Problem to work on: Repeat every entry word for word, skipping the pictures.

Exercise material:

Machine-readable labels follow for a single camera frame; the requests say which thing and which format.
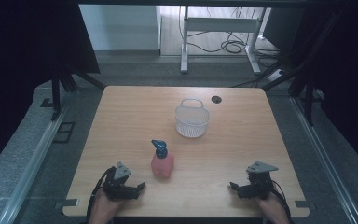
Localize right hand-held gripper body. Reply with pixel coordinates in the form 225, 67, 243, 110
238, 161, 280, 201

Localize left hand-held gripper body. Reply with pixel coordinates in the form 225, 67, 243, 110
102, 161, 139, 202

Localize person's right hand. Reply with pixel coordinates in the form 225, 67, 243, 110
255, 191, 291, 224

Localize person's left hand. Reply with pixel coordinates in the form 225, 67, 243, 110
88, 188, 126, 224

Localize pink bottle with blue pump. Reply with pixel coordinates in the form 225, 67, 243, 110
150, 139, 175, 179

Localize black floor plate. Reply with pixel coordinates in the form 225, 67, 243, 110
52, 121, 76, 145

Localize white plastic mesh basket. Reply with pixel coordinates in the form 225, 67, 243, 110
174, 98, 211, 139

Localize black metal stand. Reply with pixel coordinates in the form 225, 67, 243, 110
49, 60, 107, 122
260, 8, 348, 127

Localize white power strip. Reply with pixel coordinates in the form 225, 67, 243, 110
267, 68, 285, 83

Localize black curtain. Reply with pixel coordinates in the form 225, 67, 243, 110
0, 0, 101, 180
262, 6, 358, 180

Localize white cabinet panel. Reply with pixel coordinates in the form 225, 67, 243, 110
78, 4, 162, 52

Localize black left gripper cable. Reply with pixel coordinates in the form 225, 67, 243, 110
86, 166, 117, 222

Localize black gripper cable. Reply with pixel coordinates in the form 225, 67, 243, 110
86, 166, 117, 222
271, 179, 295, 224

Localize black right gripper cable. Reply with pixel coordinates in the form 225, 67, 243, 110
271, 179, 295, 224

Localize aluminium frame rail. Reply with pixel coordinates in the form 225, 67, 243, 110
290, 96, 358, 224
0, 94, 73, 224

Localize black floor cables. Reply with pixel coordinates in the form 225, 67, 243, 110
186, 6, 282, 68

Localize white metal desk frame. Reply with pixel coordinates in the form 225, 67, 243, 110
180, 5, 267, 76

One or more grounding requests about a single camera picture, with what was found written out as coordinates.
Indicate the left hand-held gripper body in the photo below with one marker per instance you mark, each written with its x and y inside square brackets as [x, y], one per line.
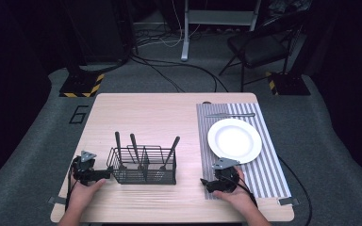
[83, 168]

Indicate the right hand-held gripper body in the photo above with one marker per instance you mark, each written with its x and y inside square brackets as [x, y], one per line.
[225, 175]

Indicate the person's left hand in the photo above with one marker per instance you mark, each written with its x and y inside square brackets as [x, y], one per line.
[85, 194]

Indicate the person's right hand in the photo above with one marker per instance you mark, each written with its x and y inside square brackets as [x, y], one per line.
[240, 196]

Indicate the white plate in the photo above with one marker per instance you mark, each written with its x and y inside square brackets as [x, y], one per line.
[234, 140]

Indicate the grey tape strip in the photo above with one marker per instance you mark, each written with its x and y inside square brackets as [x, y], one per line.
[288, 201]
[56, 200]

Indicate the grey striped placemat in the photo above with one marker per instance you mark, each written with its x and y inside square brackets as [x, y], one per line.
[270, 175]

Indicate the silver table knife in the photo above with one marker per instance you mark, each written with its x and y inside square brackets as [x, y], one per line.
[229, 115]

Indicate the black base with hazard stripes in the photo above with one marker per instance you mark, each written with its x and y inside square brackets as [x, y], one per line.
[290, 84]
[81, 85]

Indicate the black folding chair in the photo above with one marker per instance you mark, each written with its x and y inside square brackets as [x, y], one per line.
[257, 48]

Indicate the white metal stand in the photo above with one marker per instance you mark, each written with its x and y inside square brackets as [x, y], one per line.
[186, 37]

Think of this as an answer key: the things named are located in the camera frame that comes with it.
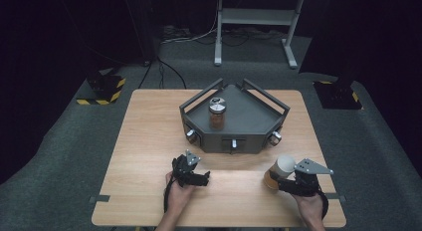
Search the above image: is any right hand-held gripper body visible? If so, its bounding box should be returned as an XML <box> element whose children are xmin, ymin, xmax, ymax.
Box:
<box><xmin>291</xmin><ymin>157</ymin><xmax>334</xmax><ymax>197</ymax></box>

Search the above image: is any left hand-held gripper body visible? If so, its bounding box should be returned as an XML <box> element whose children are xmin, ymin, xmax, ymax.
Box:
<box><xmin>171</xmin><ymin>149</ymin><xmax>202</xmax><ymax>188</ymax></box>

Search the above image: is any white lid amber jar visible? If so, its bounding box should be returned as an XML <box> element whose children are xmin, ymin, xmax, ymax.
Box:
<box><xmin>263</xmin><ymin>153</ymin><xmax>298</xmax><ymax>192</ymax></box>

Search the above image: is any silver lid spice jar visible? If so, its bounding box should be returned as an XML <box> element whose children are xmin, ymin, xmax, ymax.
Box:
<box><xmin>208</xmin><ymin>97</ymin><xmax>228</xmax><ymax>130</ymax></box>

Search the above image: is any dark grey corner shelf rack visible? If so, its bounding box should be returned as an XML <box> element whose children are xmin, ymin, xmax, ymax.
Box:
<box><xmin>179</xmin><ymin>77</ymin><xmax>292</xmax><ymax>155</ymax></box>

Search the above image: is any person's right hand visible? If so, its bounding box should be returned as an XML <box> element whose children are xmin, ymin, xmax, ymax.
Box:
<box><xmin>291</xmin><ymin>192</ymin><xmax>327</xmax><ymax>224</ymax></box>

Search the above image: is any person's left hand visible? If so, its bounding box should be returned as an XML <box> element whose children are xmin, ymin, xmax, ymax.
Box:
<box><xmin>164</xmin><ymin>170</ymin><xmax>197</xmax><ymax>217</ymax></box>

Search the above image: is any grey tape strip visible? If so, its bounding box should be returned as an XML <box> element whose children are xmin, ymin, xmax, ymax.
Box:
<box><xmin>88</xmin><ymin>194</ymin><xmax>111</xmax><ymax>204</ymax></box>
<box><xmin>324</xmin><ymin>192</ymin><xmax>347</xmax><ymax>203</ymax></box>

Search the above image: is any black yellow striped stand base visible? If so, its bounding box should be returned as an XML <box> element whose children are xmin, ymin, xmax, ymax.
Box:
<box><xmin>313</xmin><ymin>79</ymin><xmax>364</xmax><ymax>112</ymax></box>
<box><xmin>76</xmin><ymin>67</ymin><xmax>127</xmax><ymax>107</ymax></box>

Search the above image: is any white metal stand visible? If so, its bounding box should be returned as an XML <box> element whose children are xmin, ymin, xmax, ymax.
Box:
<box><xmin>213</xmin><ymin>0</ymin><xmax>307</xmax><ymax>71</ymax></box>

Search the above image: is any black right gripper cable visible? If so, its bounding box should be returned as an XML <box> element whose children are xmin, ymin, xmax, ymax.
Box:
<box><xmin>317</xmin><ymin>189</ymin><xmax>330</xmax><ymax>221</ymax></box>

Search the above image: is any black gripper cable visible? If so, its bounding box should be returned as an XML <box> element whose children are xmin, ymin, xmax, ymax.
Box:
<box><xmin>317</xmin><ymin>189</ymin><xmax>330</xmax><ymax>221</ymax></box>
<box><xmin>162</xmin><ymin>176</ymin><xmax>175</xmax><ymax>214</ymax></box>

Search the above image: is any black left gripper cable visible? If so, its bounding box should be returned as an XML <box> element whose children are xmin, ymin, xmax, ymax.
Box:
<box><xmin>162</xmin><ymin>176</ymin><xmax>175</xmax><ymax>214</ymax></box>

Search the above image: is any black floor cable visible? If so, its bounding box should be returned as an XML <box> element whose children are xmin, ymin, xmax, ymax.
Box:
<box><xmin>156</xmin><ymin>56</ymin><xmax>188</xmax><ymax>91</ymax></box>

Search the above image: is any white floor cable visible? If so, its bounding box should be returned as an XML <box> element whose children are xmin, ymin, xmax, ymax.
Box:
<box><xmin>161</xmin><ymin>11</ymin><xmax>219</xmax><ymax>45</ymax></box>

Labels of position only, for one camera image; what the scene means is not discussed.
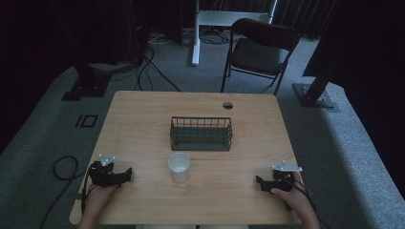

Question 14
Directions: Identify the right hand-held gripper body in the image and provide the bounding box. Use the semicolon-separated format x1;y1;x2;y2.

Reply:
Machine-readable labels follow for a single camera frame; the requests say which thing and which format.
Localize right hand-held gripper body. Reply with pixel coordinates in the form 225, 67, 243, 110
238, 161, 280, 201

Localize left hand-held gripper body. Reply with pixel coordinates in the form 225, 67, 243, 110
102, 161, 139, 202

Localize person's right hand. Reply with pixel coordinates in the form 225, 67, 243, 110
255, 191, 291, 224

Localize person's left hand. Reply with pixel coordinates in the form 225, 67, 243, 110
88, 188, 126, 224

Localize pink bottle with blue pump. Reply with pixel coordinates in the form 225, 67, 243, 110
150, 139, 175, 179

Localize black floor plate. Reply with pixel coordinates in the form 225, 67, 243, 110
52, 121, 76, 145

Localize white plastic mesh basket. Reply with pixel coordinates in the form 225, 67, 243, 110
174, 98, 211, 139

Localize black metal stand. Reply with pixel coordinates in the form 225, 67, 243, 110
49, 60, 107, 122
260, 8, 348, 127

Localize white power strip. Reply with pixel coordinates in the form 225, 67, 243, 110
267, 68, 285, 83

Localize black curtain. Reply with pixel coordinates in the form 225, 67, 243, 110
0, 0, 101, 180
262, 6, 358, 180

Localize white cabinet panel. Reply with pixel coordinates in the form 225, 67, 243, 110
78, 4, 162, 52

Localize black left gripper cable. Reply with pixel coordinates in the form 225, 67, 243, 110
86, 166, 117, 222

Localize black gripper cable. Reply with pixel coordinates in the form 225, 67, 243, 110
86, 166, 117, 222
271, 179, 295, 224

Localize black right gripper cable. Reply with pixel coordinates in the form 225, 67, 243, 110
271, 179, 295, 224

Localize aluminium frame rail. Reply with pixel coordinates in the form 225, 67, 243, 110
290, 96, 358, 224
0, 94, 73, 224

Localize black floor cables. Reply with pixel coordinates in the form 225, 67, 243, 110
186, 6, 282, 68

Localize white metal desk frame. Reply with pixel coordinates in the form 225, 67, 243, 110
180, 5, 267, 76

One or more grounding requests about a single camera picture, with what was found written out as coordinates.
Indicate the left hand-held gripper body in the photo below with one marker per instance you mark, each written with its x and y inside square brackets as [x, y], one per line.
[83, 168]

Indicate the right hand-held gripper body in the photo above with one marker per instance you mark, each written with its x and y inside square brackets as [x, y], one per line.
[225, 175]

Indicate the person's left hand in the photo above with one marker per instance you mark, each written with its x and y inside square brackets as [x, y], one per line.
[85, 194]

Indicate the person's right hand in the photo above with one marker per instance you mark, each written with its x and y inside square brackets as [x, y], one per line.
[240, 196]

Indicate the white plate in the photo above with one marker per instance you mark, each written with its x and y inside square brackets as [x, y], one per line.
[234, 140]

Indicate the grey tape strip in the photo above with one marker per instance you mark, each written with its x and y inside square brackets as [x, y], one per line.
[288, 201]
[56, 200]

Indicate the grey striped placemat in the photo above with one marker per instance you mark, each written with its x and y inside square brackets as [x, y], one per line.
[270, 175]

Indicate the silver table knife in the photo above with one marker per instance you mark, each written with its x and y inside square brackets as [x, y], one per line.
[229, 115]

Indicate the black base with hazard stripes in the photo above with one marker per instance you mark, each written with its x and y inside square brackets as [x, y], one per line.
[290, 84]
[81, 85]

Indicate the black folding chair in the photo above with one marker per instance you mark, each written with its x and y inside square brackets as [x, y], one per line.
[257, 48]

Indicate the white metal stand in the photo above with one marker per instance you mark, each written with its x and y inside square brackets as [x, y], one per line.
[186, 37]

Think of this as an answer key: the things named are located in the camera frame that comes with it.
Search the above image: is any right hand-held gripper body visible? If so, its bounding box should be returned as an XML <box> element whose children are xmin, ymin, xmax, ymax.
Box:
<box><xmin>291</xmin><ymin>157</ymin><xmax>334</xmax><ymax>197</ymax></box>

Search the above image: is any left hand-held gripper body visible? If so, its bounding box should be returned as an XML <box> element whose children are xmin, ymin, xmax, ymax.
Box:
<box><xmin>171</xmin><ymin>149</ymin><xmax>202</xmax><ymax>188</ymax></box>

Search the above image: is any white lid amber jar visible? If so, its bounding box should be returned as an XML <box> element whose children are xmin, ymin, xmax, ymax.
Box:
<box><xmin>263</xmin><ymin>153</ymin><xmax>298</xmax><ymax>192</ymax></box>

Search the above image: is any silver lid spice jar visible? If so, its bounding box should be returned as an XML <box> element whose children are xmin, ymin, xmax, ymax.
Box:
<box><xmin>208</xmin><ymin>97</ymin><xmax>228</xmax><ymax>130</ymax></box>

Search the above image: is any dark grey corner shelf rack visible? If so, its bounding box should be returned as an XML <box> element whose children are xmin, ymin, xmax, ymax.
Box:
<box><xmin>179</xmin><ymin>77</ymin><xmax>292</xmax><ymax>155</ymax></box>

Search the above image: is any person's right hand visible? If so, its bounding box should be returned as an XML <box> element whose children are xmin, ymin, xmax, ymax.
Box:
<box><xmin>291</xmin><ymin>192</ymin><xmax>327</xmax><ymax>224</ymax></box>

Search the above image: is any person's left hand visible? If so, its bounding box should be returned as an XML <box> element whose children are xmin, ymin, xmax, ymax.
Box:
<box><xmin>164</xmin><ymin>170</ymin><xmax>197</xmax><ymax>217</ymax></box>

Search the above image: is any grey tape strip visible? If so, its bounding box should be returned as an XML <box> element whose children are xmin, ymin, xmax, ymax.
Box:
<box><xmin>88</xmin><ymin>194</ymin><xmax>111</xmax><ymax>204</ymax></box>
<box><xmin>324</xmin><ymin>192</ymin><xmax>347</xmax><ymax>203</ymax></box>

Search the above image: is any black yellow striped stand base visible? If so, its bounding box should be returned as an XML <box> element whose children are xmin, ymin, xmax, ymax.
Box:
<box><xmin>313</xmin><ymin>79</ymin><xmax>364</xmax><ymax>112</ymax></box>
<box><xmin>76</xmin><ymin>67</ymin><xmax>127</xmax><ymax>107</ymax></box>

Search the above image: is any white metal stand visible? If so, its bounding box should be returned as an XML <box> element whose children are xmin, ymin, xmax, ymax.
Box:
<box><xmin>213</xmin><ymin>0</ymin><xmax>307</xmax><ymax>71</ymax></box>

Search the above image: is any black right gripper cable visible? If so, its bounding box should be returned as an XML <box> element whose children are xmin, ymin, xmax, ymax.
Box:
<box><xmin>317</xmin><ymin>189</ymin><xmax>330</xmax><ymax>221</ymax></box>

Search the above image: is any black gripper cable visible? If so, its bounding box should be returned as an XML <box> element whose children are xmin, ymin, xmax, ymax.
Box:
<box><xmin>317</xmin><ymin>189</ymin><xmax>330</xmax><ymax>221</ymax></box>
<box><xmin>162</xmin><ymin>176</ymin><xmax>175</xmax><ymax>214</ymax></box>

Search the above image: is any black left gripper cable visible? If so, its bounding box should be returned as an XML <box> element whose children are xmin, ymin, xmax, ymax.
Box:
<box><xmin>162</xmin><ymin>176</ymin><xmax>175</xmax><ymax>214</ymax></box>

Search the above image: is any black floor cable visible? If so, its bounding box should be returned as an XML <box> element whose children are xmin, ymin, xmax, ymax.
Box:
<box><xmin>156</xmin><ymin>56</ymin><xmax>188</xmax><ymax>91</ymax></box>

Search the above image: is any white floor cable visible? If so, its bounding box should be returned as an XML <box> element whose children are xmin, ymin, xmax, ymax.
Box:
<box><xmin>161</xmin><ymin>11</ymin><xmax>219</xmax><ymax>45</ymax></box>

Labels of position only, for one camera image; what the scene means is not discussed.

Question 14
Directions: Identify the right hand-held gripper body in the image and provide the bounding box. Use the semicolon-separated format x1;y1;x2;y2.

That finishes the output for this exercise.